- EXERCISE GOAL
From the entries that follow, copy each line containing the word "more".

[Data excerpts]
= = = = = = =

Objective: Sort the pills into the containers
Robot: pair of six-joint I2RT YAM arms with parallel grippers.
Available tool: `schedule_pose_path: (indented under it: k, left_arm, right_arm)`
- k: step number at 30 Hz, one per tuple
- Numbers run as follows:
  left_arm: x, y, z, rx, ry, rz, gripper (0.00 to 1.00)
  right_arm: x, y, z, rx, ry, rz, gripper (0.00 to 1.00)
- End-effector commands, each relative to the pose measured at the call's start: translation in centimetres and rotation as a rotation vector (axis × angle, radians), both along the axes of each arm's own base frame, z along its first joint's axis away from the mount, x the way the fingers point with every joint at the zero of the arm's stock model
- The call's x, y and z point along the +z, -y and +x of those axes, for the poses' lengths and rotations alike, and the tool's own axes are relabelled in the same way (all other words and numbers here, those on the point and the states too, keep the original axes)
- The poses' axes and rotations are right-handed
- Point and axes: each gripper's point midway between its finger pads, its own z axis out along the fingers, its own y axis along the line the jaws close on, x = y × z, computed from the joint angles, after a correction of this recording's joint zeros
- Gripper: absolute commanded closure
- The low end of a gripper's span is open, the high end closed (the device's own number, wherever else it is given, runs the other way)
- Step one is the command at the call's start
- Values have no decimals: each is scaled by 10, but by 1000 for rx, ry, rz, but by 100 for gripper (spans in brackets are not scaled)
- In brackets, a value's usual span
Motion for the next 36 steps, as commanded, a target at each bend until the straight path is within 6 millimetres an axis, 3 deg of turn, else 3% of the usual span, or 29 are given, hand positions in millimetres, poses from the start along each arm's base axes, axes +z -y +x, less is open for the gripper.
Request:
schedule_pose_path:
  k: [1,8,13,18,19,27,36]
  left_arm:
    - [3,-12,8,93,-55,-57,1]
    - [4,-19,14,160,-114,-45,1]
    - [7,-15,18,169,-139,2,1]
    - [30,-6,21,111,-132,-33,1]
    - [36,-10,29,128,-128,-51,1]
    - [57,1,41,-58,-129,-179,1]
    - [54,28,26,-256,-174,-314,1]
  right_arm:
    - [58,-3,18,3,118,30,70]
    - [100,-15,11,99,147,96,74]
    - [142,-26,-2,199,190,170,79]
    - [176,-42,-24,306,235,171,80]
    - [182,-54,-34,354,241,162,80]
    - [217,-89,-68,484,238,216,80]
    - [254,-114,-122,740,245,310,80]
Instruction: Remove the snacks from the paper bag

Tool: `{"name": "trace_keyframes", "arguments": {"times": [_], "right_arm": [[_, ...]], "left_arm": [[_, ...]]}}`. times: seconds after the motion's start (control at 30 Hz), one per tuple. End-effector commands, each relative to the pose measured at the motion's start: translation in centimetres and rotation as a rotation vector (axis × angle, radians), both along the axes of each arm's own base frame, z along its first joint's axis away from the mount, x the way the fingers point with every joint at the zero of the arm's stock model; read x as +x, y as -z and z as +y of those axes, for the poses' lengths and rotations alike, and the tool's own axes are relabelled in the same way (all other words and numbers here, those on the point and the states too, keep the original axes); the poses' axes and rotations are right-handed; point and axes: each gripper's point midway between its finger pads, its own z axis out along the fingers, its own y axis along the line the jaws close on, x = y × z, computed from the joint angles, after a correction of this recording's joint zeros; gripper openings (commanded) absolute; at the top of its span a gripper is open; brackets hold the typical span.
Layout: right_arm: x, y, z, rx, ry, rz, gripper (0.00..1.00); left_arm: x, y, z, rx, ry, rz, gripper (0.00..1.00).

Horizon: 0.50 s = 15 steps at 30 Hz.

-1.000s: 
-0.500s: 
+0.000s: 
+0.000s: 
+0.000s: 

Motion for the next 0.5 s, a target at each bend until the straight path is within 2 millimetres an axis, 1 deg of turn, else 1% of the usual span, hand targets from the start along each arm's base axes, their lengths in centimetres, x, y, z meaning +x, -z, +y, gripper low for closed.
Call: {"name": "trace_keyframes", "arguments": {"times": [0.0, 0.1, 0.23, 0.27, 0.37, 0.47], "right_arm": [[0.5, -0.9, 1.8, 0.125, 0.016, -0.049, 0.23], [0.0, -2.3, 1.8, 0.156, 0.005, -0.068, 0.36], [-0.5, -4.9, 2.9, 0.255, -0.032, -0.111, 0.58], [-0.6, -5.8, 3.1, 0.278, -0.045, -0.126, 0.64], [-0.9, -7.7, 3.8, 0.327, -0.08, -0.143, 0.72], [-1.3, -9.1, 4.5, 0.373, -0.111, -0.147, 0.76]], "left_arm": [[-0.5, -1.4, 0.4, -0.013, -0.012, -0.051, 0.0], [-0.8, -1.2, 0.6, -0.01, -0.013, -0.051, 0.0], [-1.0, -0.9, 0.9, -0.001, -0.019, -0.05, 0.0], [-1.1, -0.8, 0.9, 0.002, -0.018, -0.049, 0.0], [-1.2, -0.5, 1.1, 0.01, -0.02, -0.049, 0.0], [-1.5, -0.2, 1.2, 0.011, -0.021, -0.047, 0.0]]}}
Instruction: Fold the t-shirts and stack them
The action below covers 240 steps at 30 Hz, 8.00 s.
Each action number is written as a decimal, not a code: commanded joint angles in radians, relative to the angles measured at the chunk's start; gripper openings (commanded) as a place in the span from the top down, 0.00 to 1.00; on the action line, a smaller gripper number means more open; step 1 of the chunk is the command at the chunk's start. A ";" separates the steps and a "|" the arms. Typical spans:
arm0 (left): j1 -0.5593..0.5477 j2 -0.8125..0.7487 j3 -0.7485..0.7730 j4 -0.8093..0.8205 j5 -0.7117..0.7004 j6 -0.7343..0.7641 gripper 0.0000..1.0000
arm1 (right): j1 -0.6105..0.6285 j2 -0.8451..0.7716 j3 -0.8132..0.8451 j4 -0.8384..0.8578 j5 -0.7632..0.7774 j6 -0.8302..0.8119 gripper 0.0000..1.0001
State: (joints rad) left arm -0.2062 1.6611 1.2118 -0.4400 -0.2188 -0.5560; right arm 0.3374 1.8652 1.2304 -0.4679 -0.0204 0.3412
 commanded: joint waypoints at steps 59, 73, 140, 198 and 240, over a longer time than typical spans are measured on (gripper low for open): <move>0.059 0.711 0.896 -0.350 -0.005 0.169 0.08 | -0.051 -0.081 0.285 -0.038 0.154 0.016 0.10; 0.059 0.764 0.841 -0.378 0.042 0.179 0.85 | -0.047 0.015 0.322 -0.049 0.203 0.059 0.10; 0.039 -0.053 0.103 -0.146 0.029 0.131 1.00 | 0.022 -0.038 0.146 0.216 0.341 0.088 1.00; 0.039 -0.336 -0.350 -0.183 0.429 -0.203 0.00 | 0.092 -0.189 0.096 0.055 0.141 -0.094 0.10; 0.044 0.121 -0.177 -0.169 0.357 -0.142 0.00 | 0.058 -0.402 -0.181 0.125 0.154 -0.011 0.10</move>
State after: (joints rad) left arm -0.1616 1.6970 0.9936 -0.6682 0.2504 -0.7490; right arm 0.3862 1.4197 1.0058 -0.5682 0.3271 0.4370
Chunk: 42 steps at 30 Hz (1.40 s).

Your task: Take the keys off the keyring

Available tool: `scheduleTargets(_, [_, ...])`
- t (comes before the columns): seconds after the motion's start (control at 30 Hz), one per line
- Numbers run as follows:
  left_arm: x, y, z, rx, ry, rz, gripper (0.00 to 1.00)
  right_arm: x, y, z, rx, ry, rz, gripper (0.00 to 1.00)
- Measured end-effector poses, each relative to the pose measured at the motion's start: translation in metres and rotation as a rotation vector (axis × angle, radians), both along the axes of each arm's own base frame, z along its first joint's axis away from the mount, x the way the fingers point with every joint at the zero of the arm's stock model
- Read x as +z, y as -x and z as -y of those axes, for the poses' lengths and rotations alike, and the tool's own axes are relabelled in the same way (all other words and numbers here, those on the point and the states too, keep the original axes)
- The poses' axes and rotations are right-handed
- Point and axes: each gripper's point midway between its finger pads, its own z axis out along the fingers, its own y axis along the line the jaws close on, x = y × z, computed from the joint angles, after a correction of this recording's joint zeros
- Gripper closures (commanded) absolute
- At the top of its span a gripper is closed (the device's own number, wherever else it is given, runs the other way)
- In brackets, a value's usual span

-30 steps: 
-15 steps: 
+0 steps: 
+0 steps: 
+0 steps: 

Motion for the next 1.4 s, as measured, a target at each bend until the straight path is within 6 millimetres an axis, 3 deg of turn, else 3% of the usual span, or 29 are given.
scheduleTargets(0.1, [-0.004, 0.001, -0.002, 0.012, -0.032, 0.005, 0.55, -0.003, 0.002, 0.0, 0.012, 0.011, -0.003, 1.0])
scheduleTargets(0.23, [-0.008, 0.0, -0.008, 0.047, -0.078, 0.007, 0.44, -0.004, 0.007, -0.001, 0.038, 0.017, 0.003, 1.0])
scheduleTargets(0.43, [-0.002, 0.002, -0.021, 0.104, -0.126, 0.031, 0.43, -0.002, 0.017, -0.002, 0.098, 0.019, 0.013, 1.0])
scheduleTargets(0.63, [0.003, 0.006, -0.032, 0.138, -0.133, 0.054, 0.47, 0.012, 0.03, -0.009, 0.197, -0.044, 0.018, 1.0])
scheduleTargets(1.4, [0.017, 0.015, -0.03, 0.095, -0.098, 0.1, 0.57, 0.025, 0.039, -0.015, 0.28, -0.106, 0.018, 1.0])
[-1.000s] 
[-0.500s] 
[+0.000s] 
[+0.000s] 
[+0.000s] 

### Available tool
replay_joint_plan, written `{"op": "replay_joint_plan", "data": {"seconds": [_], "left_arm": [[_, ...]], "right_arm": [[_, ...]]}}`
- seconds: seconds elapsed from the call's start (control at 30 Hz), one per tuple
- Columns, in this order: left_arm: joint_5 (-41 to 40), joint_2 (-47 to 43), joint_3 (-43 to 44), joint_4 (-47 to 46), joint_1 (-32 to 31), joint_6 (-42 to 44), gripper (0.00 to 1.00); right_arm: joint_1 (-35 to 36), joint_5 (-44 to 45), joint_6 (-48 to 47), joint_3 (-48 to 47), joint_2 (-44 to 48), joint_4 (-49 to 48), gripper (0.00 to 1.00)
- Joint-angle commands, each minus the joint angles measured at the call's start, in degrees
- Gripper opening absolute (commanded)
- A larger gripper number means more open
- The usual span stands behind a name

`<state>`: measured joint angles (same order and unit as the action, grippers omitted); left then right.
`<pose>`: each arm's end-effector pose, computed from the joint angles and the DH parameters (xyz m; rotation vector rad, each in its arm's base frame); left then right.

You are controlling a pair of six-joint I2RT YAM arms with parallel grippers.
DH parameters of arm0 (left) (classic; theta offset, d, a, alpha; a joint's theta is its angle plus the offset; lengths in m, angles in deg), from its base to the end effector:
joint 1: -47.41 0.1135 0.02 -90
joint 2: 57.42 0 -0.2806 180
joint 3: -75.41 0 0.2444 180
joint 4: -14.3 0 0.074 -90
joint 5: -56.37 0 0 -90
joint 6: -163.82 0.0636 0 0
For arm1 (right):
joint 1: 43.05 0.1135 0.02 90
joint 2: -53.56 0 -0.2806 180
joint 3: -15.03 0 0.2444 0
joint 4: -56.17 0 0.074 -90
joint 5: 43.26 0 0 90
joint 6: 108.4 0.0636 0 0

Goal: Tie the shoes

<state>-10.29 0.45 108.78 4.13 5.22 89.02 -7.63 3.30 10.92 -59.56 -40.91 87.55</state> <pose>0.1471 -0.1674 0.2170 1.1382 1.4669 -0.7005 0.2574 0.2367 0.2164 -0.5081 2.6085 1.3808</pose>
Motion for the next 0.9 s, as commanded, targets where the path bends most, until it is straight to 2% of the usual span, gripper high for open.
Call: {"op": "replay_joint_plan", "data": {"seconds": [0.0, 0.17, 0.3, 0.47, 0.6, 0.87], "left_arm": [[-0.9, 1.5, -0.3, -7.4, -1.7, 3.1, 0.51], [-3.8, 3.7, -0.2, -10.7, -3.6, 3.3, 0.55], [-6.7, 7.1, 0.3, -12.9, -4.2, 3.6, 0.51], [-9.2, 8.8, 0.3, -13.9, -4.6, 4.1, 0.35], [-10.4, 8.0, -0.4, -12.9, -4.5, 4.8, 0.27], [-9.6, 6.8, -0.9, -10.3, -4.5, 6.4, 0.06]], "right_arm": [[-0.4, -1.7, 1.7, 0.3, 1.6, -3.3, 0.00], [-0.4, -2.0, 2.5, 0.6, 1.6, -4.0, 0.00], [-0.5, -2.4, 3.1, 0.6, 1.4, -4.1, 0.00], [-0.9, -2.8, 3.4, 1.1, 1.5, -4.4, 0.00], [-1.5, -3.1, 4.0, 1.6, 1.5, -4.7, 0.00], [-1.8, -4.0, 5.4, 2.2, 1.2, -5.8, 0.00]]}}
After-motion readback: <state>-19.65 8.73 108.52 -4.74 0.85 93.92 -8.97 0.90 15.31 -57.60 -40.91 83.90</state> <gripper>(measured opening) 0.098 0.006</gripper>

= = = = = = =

- FINISHED EXERCISE
Each action number is written as a decimal, not a code: commanded joint angles in radians, relative to the angles measured at the chunk's start; gripper openings (commanded) as a place in the span from the top down, 0.00 to 1.00; on the action line, a smaller gripper number means more open; step 1 of the chunk is the command at the chunk's start. A ";" separates the steps and a "|" the arms. Typical spans:
- A larger gripper number means more open

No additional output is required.